◆ **EXERCISE OBJECTIVE**
Copy all the lines of the data that include the word "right".

◆ **COLLECTED MATERIAL**
+ + + + +

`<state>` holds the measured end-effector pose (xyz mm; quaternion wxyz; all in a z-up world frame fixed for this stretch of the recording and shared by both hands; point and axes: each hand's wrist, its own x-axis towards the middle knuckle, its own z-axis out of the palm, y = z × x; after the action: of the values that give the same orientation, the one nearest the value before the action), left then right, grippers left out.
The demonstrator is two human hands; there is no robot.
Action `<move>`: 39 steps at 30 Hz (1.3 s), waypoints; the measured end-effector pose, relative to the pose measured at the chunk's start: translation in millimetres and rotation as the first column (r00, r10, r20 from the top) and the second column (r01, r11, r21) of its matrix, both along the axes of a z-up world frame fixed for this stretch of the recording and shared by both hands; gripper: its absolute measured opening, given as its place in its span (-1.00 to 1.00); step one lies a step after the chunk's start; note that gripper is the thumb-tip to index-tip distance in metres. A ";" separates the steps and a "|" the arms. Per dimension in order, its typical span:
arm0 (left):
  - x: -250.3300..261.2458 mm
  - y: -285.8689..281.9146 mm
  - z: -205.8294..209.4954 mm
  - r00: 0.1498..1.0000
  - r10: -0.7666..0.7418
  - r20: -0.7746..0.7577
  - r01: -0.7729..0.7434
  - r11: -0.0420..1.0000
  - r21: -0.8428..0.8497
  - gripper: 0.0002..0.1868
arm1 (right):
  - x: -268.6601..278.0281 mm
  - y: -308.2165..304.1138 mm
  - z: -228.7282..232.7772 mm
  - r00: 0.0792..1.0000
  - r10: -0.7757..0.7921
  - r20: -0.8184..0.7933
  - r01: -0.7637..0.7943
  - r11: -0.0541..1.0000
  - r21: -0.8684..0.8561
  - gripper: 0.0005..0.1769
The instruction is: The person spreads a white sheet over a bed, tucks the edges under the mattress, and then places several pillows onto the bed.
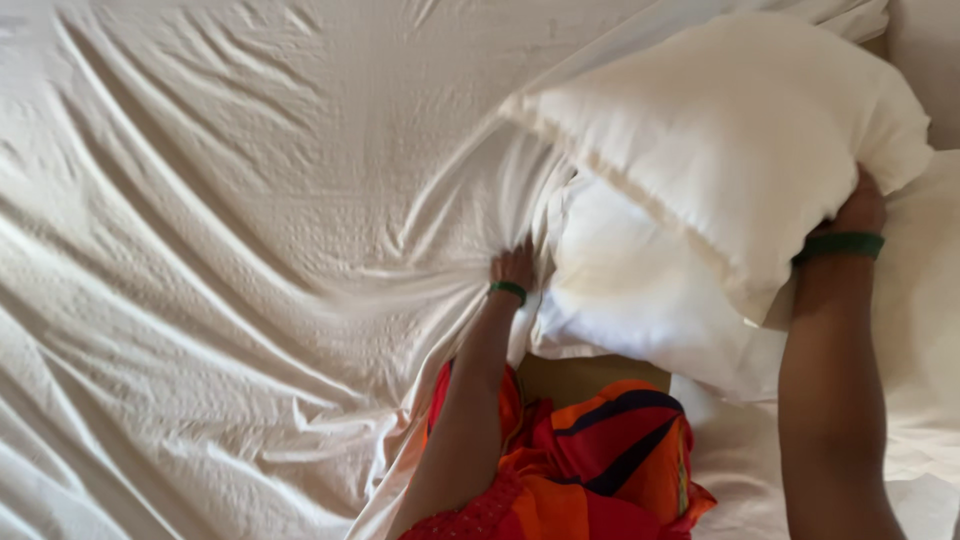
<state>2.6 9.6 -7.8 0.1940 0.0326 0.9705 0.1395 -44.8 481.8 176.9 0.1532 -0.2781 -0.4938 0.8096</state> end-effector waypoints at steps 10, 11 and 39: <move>32.9 -3.6 -16.2 0.948 -0.094 0.303 -0.008 0.947 0.322 -0.31 | 0.5 -31.0 21.5 0.997 0.077 0.005 -0.076 0.996 -0.048 -0.50; 27.9 -2.2 -13.4 0.949 -0.099 0.299 -0.003 0.946 0.325 -0.31 | -1.7 -31.4 22.0 0.997 0.065 0.033 -0.065 0.998 0.006 -0.52; -123.0 13.4 21.1 0.994 -0.071 -0.081 0.075 0.996 0.050 -0.20 | -17.6 -4.2 -14.2 0.980 0.116 0.164 -0.138 0.982 0.132 -0.58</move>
<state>-120.4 23.0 13.3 0.1594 0.0789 0.9715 0.1566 -62.3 477.6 162.7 0.0814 -0.2967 -0.5776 0.7561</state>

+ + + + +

◆ **WRITTEN RESPONSE**
`<state>` holds the measured end-effector pose (xyz mm; quaternion wxyz; all in a z-up world frame fixed for this stretch of the recording and shared by both hands; point and axes: each hand's wrist, its own x-axis towards the middle knuckle, its own z-axis out of the palm, y = z × x; after the action: of the values that give the same orientation, the one nearest the value before the action), left then right, grippers left out.
arm1 (right):

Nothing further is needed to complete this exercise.